The risks of fraud have been high, enabling those marketers to lie about the price they secured in order to skim a higher commission from the deal. Additionally, this mode of B2B transacting also prevents the vendor from obtaining payment upfront, causing cash flow challenges.

Further, thanks to the fragmentation of these markets across countries and across the continent, it’s next to impossible for farmers to be able to track prices across each one. One market might have a shortage of apples, causing the price of that product to be higher, but unless a farmer is able to have visibility into those kinds of fluctuations, that vendor is unlikely to be able to take advantage.

The alternative to physical marketplace is to secure direct B2B relationships between buyers and farmers, which means sellers can be paid upfront and have greater control over pricing. The problem with this strategy, however, is that market fragmentation means sellers would have to manually establish thousands of individual relationships and contracts with their buyers — a feat Kleinhans said farmers don’t have the resources to achieve.

Though some of the largest retail giants across Africa have secured the buying power necessary to ease many points of friction in the procurement process, the industry is also filled with smaller B2B customers that face their own set of challenges.

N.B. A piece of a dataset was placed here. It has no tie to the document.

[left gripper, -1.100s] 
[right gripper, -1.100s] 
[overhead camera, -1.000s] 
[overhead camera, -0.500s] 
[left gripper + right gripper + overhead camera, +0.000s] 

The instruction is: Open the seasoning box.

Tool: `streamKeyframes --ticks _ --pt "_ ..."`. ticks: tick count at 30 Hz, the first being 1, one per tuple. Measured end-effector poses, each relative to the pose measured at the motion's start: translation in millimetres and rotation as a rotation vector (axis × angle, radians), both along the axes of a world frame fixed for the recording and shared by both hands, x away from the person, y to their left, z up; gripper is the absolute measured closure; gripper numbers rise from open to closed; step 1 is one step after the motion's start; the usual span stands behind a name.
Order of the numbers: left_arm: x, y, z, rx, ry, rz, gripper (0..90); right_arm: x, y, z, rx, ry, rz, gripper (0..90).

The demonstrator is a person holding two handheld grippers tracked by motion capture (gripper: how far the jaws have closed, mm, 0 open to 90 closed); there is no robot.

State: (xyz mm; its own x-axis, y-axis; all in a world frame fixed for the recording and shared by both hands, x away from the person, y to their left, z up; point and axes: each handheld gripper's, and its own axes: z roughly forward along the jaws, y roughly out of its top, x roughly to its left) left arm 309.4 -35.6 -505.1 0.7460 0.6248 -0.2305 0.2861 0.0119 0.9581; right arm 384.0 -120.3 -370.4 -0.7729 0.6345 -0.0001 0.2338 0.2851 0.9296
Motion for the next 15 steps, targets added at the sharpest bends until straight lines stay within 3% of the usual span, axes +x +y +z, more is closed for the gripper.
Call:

Because farmers lack the ability to secure direct relationships with buyers, those customers must often resort to those physical marketplaces to procure the products they need to stock the shelves. Like the farmers themselves, smaller buyers have to take what can often be an overnight or multi-day journey into physical marketplaces, with similar risks of food waste.

Data And Digitization

Many of these hurdles can be overcome through the digitization of the B2B trade workflow, Kleinhans said, with the B2B eCommerce model well suited to provide the vendors the scale they need to establish direct relationships with their buyers. This strategy enhances visibility and efficiency on both sides of the transaction.

Digital trade processes can also optimize the actual payment of goods, he added, supporting cash flow for both buyer and seller. Sellers can secure funds upfront, with Nile able to facilitate EFT transfers as well as the ability for B2B buyers to procure goods on credit.

For the customer, payment choice is vital to an optimized experience. Kleinhans said buyers can choose an EFT service that facilitates near-instant funds transfers to the supplier in order to expedite the trading process, if they need to stock their shelves more quickly. Or, they can choose a traditional EFT that clears in a few days. Nile also supports the ability for buyers to upload funds to a sort of digital wallet, allowing that business to place an order and pay for it with funds available.

“There is a lot of choice for the cash framework for the buyer,” said Kleinhans.

In such a vast industry, the opportunities to tackle friction and introduce efficiencies in the B2B trade and payment process are just as prolific. As Nile grows, Kleinhans said there are other key challenges the company hopes to address by making use of valuable transaction data aggregated on the platform.

That data can be used to provide vendors the level of pricing transparency across the physical marketplace landscape, for instance, or to consolidate smaller orders to enable full truckloads and optimized logistics operations.

Though there is progress to be made to help modernize a highly manual and fragmented industry, Kleinhans said B2B eCommerce technology has the opportunity to digitize key processes that are already well-established for buyers and suppliers. Technology must meet those companies where they are in order to gain traction, and solve the biggest pain points for everyone involved.

“Whenever you’re a B2B marketplace that’s trying to be that bridge between the buying and selling of an entire industry, you have to take care of the very large players, and the small players,” he said.